> _DESCRIPTION OF THE TASK_
Count up the lines in the listing below that hold "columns", and answer with the total alone.

> _INFORMATION SUPPLIED_
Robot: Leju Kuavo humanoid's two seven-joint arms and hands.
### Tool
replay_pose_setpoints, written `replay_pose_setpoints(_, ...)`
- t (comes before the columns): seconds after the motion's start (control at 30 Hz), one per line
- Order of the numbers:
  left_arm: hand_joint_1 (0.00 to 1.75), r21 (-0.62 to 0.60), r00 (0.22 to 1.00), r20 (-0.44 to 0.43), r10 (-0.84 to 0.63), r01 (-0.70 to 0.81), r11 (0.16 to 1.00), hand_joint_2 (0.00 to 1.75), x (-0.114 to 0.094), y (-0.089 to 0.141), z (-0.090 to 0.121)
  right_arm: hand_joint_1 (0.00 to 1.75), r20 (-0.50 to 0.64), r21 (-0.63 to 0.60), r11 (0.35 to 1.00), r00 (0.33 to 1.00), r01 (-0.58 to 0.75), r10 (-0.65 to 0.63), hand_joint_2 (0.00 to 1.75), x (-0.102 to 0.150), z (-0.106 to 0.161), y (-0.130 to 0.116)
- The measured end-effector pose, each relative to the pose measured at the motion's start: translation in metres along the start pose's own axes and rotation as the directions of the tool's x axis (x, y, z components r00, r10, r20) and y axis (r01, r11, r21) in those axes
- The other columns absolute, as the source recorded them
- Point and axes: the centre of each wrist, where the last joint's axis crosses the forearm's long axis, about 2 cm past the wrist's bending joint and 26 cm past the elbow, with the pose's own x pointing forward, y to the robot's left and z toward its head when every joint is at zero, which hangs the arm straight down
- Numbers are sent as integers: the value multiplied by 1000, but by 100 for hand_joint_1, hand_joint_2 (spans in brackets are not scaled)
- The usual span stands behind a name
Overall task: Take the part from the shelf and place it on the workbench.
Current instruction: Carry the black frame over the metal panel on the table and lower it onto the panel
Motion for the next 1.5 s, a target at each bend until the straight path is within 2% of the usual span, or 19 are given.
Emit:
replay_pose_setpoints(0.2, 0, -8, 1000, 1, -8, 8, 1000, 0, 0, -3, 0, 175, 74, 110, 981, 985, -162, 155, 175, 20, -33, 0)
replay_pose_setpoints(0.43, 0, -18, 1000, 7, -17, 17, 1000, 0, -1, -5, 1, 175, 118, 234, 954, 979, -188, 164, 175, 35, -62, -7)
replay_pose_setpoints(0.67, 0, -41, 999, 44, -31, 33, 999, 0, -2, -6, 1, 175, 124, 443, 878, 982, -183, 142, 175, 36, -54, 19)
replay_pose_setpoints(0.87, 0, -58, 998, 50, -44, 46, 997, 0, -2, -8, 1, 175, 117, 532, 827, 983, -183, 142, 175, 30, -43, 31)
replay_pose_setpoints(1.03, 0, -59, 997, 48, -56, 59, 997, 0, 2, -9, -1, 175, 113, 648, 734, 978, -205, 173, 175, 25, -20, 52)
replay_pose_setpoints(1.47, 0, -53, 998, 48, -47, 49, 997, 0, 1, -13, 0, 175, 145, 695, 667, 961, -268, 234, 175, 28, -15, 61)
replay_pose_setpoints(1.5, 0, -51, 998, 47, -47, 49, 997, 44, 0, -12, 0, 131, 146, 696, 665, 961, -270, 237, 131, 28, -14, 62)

> _THE COMPLETED TASK_
2